Only the lines from the one containing "object at (395, 453), step" through the last line of the data are to be written out, exactly and in full.

*** Opening of Recorded information ***

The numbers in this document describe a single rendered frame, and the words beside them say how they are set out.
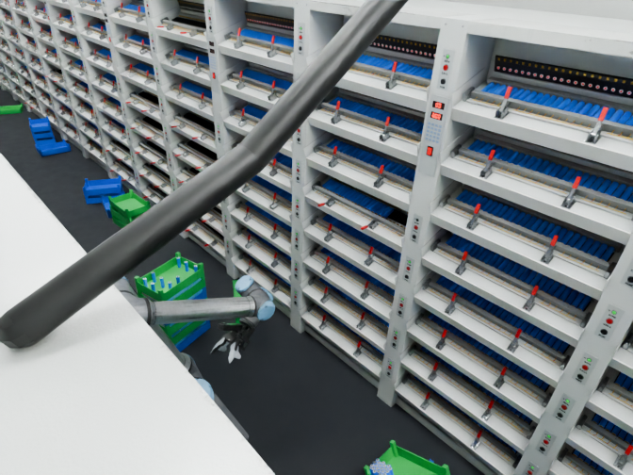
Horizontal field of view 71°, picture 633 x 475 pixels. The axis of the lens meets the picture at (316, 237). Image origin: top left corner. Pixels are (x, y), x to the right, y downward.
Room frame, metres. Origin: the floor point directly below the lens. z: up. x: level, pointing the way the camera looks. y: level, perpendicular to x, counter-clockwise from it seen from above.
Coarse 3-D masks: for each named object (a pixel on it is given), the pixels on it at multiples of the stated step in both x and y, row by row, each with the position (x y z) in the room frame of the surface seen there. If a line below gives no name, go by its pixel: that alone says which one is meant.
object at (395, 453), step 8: (392, 440) 1.23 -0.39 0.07; (392, 448) 1.21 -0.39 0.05; (400, 448) 1.20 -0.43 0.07; (384, 456) 1.18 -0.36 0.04; (392, 456) 1.20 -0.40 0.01; (400, 456) 1.19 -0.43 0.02; (408, 456) 1.17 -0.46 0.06; (416, 456) 1.14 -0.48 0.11; (392, 464) 1.16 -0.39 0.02; (400, 464) 1.15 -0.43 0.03; (408, 464) 1.14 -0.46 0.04; (416, 464) 1.14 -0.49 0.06; (424, 464) 1.11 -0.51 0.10; (432, 464) 1.09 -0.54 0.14; (368, 472) 1.09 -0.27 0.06; (400, 472) 1.10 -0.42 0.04; (408, 472) 1.10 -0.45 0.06; (416, 472) 1.09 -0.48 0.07; (424, 472) 1.08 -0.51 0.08; (432, 472) 1.08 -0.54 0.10; (440, 472) 1.06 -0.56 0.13; (448, 472) 1.03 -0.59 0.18
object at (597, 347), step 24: (624, 264) 1.03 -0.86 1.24; (624, 288) 1.01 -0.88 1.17; (600, 312) 1.03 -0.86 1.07; (624, 312) 0.99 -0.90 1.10; (576, 360) 1.02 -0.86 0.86; (600, 360) 0.98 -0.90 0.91; (576, 384) 1.00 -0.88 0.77; (552, 408) 1.02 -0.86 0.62; (576, 408) 0.98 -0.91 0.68; (552, 432) 1.00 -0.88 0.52; (528, 456) 1.02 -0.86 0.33; (552, 456) 0.98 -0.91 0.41
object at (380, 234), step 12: (312, 180) 2.00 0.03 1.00; (324, 180) 2.05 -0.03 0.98; (312, 192) 1.98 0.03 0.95; (360, 192) 1.91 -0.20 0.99; (312, 204) 1.94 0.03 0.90; (336, 204) 1.86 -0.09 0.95; (384, 204) 1.81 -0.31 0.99; (336, 216) 1.82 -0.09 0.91; (348, 216) 1.77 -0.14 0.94; (360, 216) 1.76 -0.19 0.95; (360, 228) 1.71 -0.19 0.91; (384, 228) 1.66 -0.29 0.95; (384, 240) 1.61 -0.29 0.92; (396, 240) 1.58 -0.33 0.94
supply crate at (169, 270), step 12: (168, 264) 2.01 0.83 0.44; (192, 264) 2.02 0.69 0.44; (144, 276) 1.87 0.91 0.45; (156, 276) 1.94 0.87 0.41; (168, 276) 1.94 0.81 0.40; (180, 276) 1.95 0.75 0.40; (192, 276) 1.91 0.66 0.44; (144, 288) 1.79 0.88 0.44; (156, 288) 1.83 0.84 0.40; (168, 288) 1.84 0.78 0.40; (180, 288) 1.83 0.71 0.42; (156, 300) 1.74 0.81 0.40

*** Close of Recorded information ***

**Solution below:**
object at (395, 453), step 8: (392, 440) 1.23 -0.39 0.07; (392, 448) 1.21 -0.39 0.05; (400, 448) 1.20 -0.43 0.07; (384, 456) 1.18 -0.36 0.04; (392, 456) 1.20 -0.40 0.01; (400, 456) 1.19 -0.43 0.02; (408, 456) 1.17 -0.46 0.06; (416, 456) 1.14 -0.48 0.11; (392, 464) 1.16 -0.39 0.02; (400, 464) 1.15 -0.43 0.03; (408, 464) 1.14 -0.46 0.04; (416, 464) 1.14 -0.49 0.06; (424, 464) 1.11 -0.51 0.10; (432, 464) 1.09 -0.54 0.14; (368, 472) 1.09 -0.27 0.06; (400, 472) 1.10 -0.42 0.04; (408, 472) 1.10 -0.45 0.06; (416, 472) 1.09 -0.48 0.07; (424, 472) 1.08 -0.51 0.08; (432, 472) 1.08 -0.54 0.10; (440, 472) 1.06 -0.56 0.13; (448, 472) 1.03 -0.59 0.18
object at (597, 347), step 24: (624, 264) 1.03 -0.86 1.24; (624, 288) 1.01 -0.88 1.17; (600, 312) 1.03 -0.86 1.07; (624, 312) 0.99 -0.90 1.10; (576, 360) 1.02 -0.86 0.86; (600, 360) 0.98 -0.90 0.91; (576, 384) 1.00 -0.88 0.77; (552, 408) 1.02 -0.86 0.62; (576, 408) 0.98 -0.91 0.68; (552, 432) 1.00 -0.88 0.52; (528, 456) 1.02 -0.86 0.33; (552, 456) 0.98 -0.91 0.41
object at (380, 234), step 12: (312, 180) 2.00 0.03 1.00; (324, 180) 2.05 -0.03 0.98; (312, 192) 1.98 0.03 0.95; (360, 192) 1.91 -0.20 0.99; (312, 204) 1.94 0.03 0.90; (336, 204) 1.86 -0.09 0.95; (384, 204) 1.81 -0.31 0.99; (336, 216) 1.82 -0.09 0.91; (348, 216) 1.77 -0.14 0.94; (360, 216) 1.76 -0.19 0.95; (360, 228) 1.71 -0.19 0.91; (384, 228) 1.66 -0.29 0.95; (384, 240) 1.61 -0.29 0.92; (396, 240) 1.58 -0.33 0.94
supply crate at (169, 270), step 12: (168, 264) 2.01 0.83 0.44; (192, 264) 2.02 0.69 0.44; (144, 276) 1.87 0.91 0.45; (156, 276) 1.94 0.87 0.41; (168, 276) 1.94 0.81 0.40; (180, 276) 1.95 0.75 0.40; (192, 276) 1.91 0.66 0.44; (144, 288) 1.79 0.88 0.44; (156, 288) 1.83 0.84 0.40; (168, 288) 1.84 0.78 0.40; (180, 288) 1.83 0.71 0.42; (156, 300) 1.74 0.81 0.40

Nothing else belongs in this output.